Al inicio de su libro «Así se hacen las películas«, Sidney Lumet cuenta la historia de una conversación que entabló con Akira Kurosawa. En ella le pregunta porqué había decidido cierto encuadre en Ran, a lo que Kurosawa le responde que de haberse movido un poco más a un lado habría salido un edificio de Sony y que si se iba hacia el otro aparecería el aeropuerto. Dicha conversación llevó a Lumet a la siguiente conclusión, sólo el director sabe como realmente se hace una película y que es lo que se esconde en cada decisión.
Los Dichos del Director, esta humilde sección de los lunes en Editando, viene a ser una pequeña ventana sobre esas decisiones que cada director debe tomar al momento de realizar su tarea y el porqué de cada una de ellas.
En esta ocasiones hemos escogido la opinión de Lumet respecto al trabajo de los actores y el desafío al que deben enfrentarse.
«Vamos a procurar dejar a un lado cualquier tipo de idea preconcebida sobre los actores: que si son como ganado, tipos estúpidos, echados a perder, sobrevalorados, obsesos sexuales, egoístas, temperamentales, etc. Los actores son una parte fundamental en cualquier película. Muy a menudo son la razón por la que se acude a ver una película. (Mi único deseo sería que el teatro tuviera estrellas con seguidores tan fieles). Son artistas de la interpretación y los artistas de la interpretación son gente complicada.
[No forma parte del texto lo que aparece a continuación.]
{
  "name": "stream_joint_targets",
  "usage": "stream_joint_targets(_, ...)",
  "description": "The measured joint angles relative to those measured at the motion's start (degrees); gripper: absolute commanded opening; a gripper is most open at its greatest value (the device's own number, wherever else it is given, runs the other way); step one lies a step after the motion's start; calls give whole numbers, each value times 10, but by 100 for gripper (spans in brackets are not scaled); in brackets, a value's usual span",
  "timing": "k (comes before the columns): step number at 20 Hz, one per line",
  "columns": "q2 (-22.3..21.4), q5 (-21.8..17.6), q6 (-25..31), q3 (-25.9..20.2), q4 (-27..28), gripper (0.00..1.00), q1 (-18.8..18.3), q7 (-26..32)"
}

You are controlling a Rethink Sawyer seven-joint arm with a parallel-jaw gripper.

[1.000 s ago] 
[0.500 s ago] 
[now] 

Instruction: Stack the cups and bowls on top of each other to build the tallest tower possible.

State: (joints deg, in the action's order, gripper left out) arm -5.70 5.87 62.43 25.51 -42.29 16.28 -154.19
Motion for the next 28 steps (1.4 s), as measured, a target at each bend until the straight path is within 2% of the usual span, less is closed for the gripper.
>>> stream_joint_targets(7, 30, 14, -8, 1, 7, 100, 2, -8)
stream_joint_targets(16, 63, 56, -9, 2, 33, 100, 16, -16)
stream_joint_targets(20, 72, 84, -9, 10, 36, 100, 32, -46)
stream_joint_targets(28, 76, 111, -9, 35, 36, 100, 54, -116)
Me gustan los actores. Me gustan porque son valientes. Todo el trabajo bien hecho requiere una autorevelación. El músico comunica sentimientos a través del instrumento que toca y un bailarín con el movimiento de su cuerpo. El talento de actuar consiste en que el actor comunica al público, de modo instantáneo, sus pensamientos y sentimientos. En otras palabras, el «instrumento» que usa el actor es él mismo. Son sus sentimientos, su rostro, su sexualidad, sus lágrimas, su risa, su ira, su romanticismo, su ternura, sus vicios, que son aupados a la pantalla para que todo el mundo los vea. No es fácil. De hecho, muy a menudo, es doloroso.
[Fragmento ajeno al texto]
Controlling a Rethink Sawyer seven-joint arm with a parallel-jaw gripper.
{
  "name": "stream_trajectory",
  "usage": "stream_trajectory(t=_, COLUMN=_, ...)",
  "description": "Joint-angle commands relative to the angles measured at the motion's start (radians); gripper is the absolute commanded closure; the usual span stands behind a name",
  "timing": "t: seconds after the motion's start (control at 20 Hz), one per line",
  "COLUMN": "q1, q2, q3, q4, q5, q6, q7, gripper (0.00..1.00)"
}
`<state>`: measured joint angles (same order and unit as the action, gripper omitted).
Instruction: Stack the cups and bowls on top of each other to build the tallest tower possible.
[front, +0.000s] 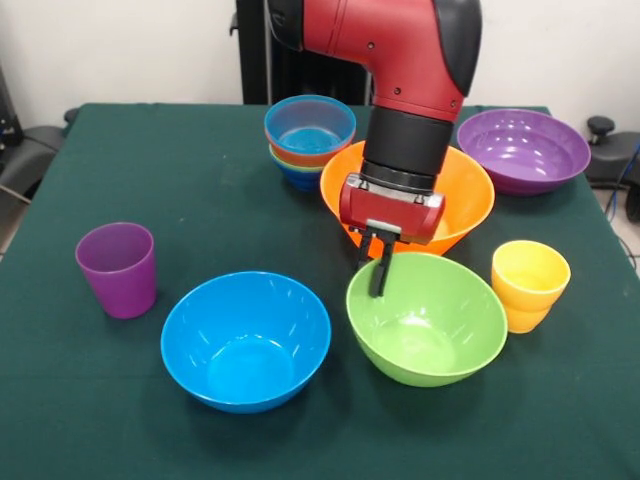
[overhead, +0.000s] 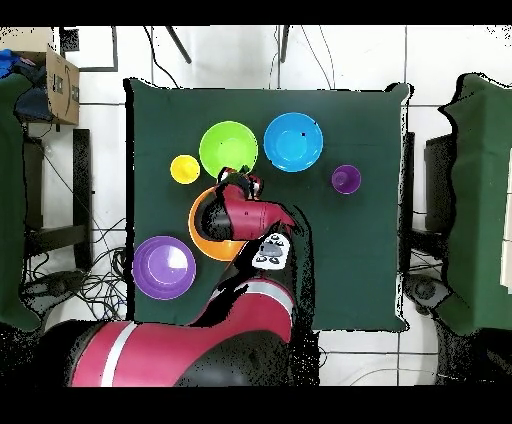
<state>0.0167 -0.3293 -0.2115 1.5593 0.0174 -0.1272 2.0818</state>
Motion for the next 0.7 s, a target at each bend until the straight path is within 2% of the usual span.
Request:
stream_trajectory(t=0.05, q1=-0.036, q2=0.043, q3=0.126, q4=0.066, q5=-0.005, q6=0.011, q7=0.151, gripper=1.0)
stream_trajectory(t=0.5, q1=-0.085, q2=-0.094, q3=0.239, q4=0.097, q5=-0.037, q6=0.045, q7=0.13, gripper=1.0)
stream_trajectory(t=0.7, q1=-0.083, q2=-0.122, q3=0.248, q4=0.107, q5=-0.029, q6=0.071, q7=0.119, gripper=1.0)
Hay muchos actores que pueden duplicar la vida real con brillantez. Todos los detalles correctos, muy bien observados y reproducidos a la perfección. Sin embargo, algo se ha perdido. El personaje no está vivo. Yo no quiero la vida reproducida allá arriba en la pantalla. Quiero vida creada. La diferencia estriba en el grado de revelación personal del actor.
Admiro el estilo de vida de Paul Newman. Es un tipo honrado. Es también un hombre celoso de su vida privada. Trabajamos juntos en televisión a principios de los cincuenta e hicimos entonces una breve escena en un documental sobre Martin Luther King. De modo que cuando coincidimos de nuevo en The Verdict, los dos nos encontramos cómodos de inmediato. Al acabar las dos semanas de ensayo, hicimos el repaso del guión. (El repaso es un ensayo en que se lee el guión completo, sin paradas entre escena y escena.) No hubo problemas dignos de mención. De hecho, parecía haber salido bastante bien. Sin embargo, te dejaba la impresión de que era algo soso cuando terminamos la jornada, le pedí a Paul que se quedara un momento. Le dije que, aunque la cosa prometía, aún no habíamos alcanzado el nivel emocional que encerraba el guión de David Mamet. Le expliqué que su interpretación era buena, pero que aún no la había desarrollado hasta meterse dentro de una persona viva, de carne y hueso. ¿Tenía algún problema? Paul dijo que aún no había memorizado sus diálogos, pero que cuando lo hiciera todo fluiría mejor. Le expliqué que no pensaba que se tratara de eso. Le dije que había cierto aspecto de la personalidad de Frank Galvin que hasta ahora se había perdido. No pretendía invadir su vida privada, pero sólo podría escoger entre desvelar o no esa parte del personaje y, por tanto, esa parte de sí mismo. No podía ayudarle a tomar la decisión. Los dos vivimos cerca, así que nos fuimos a casa juntos. Aquella noche el trayecto fue silencioso. Paul estaba pensativo. El lunes, Paul llegó al ensayo y saltaron chispas. Estuvo fabuloso. Su personaje y la película cobraron vida.»